Each line below that holds the word "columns" counts once; state the total number of such lines and nothing else.

*** Provided data ***

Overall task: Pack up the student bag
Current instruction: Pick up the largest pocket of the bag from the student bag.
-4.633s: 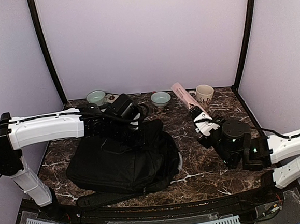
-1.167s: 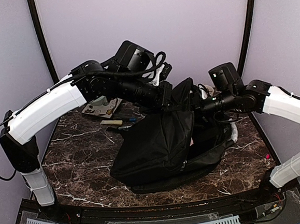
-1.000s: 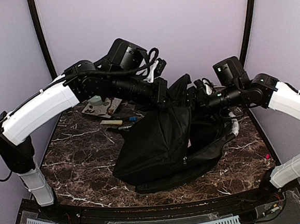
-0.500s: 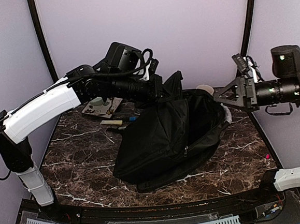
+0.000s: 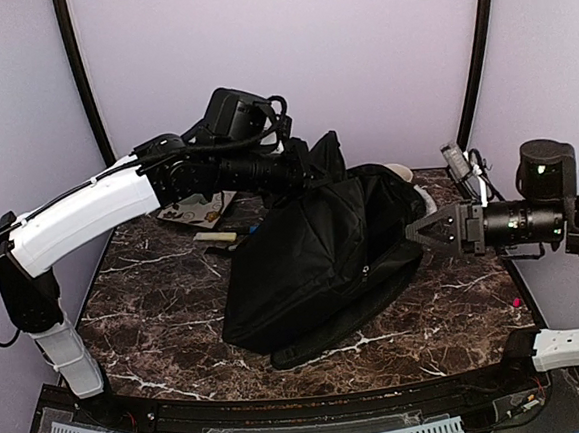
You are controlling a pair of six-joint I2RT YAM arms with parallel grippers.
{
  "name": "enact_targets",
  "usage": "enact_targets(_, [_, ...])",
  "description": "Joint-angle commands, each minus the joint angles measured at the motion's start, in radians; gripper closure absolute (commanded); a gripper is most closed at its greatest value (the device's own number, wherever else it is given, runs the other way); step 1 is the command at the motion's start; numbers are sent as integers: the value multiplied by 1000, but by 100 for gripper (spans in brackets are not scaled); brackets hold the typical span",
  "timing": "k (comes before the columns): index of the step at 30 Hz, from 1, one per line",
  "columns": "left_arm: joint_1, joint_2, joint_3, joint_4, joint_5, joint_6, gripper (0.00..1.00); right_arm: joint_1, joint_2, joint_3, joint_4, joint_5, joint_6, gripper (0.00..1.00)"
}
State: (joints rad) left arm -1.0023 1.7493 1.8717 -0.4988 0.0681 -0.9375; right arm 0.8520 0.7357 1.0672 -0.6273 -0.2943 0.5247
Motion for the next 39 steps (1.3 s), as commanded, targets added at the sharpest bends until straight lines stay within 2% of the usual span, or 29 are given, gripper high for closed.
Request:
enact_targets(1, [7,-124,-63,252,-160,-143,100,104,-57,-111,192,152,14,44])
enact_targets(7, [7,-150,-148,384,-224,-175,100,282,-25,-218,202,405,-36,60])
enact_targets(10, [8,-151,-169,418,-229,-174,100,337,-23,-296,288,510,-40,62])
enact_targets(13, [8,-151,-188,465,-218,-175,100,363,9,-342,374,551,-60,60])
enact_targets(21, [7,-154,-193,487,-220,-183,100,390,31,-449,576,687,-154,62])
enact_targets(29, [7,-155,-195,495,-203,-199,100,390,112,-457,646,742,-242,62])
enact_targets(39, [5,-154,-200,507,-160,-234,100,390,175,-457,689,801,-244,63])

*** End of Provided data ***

### Solution to the exercise:
2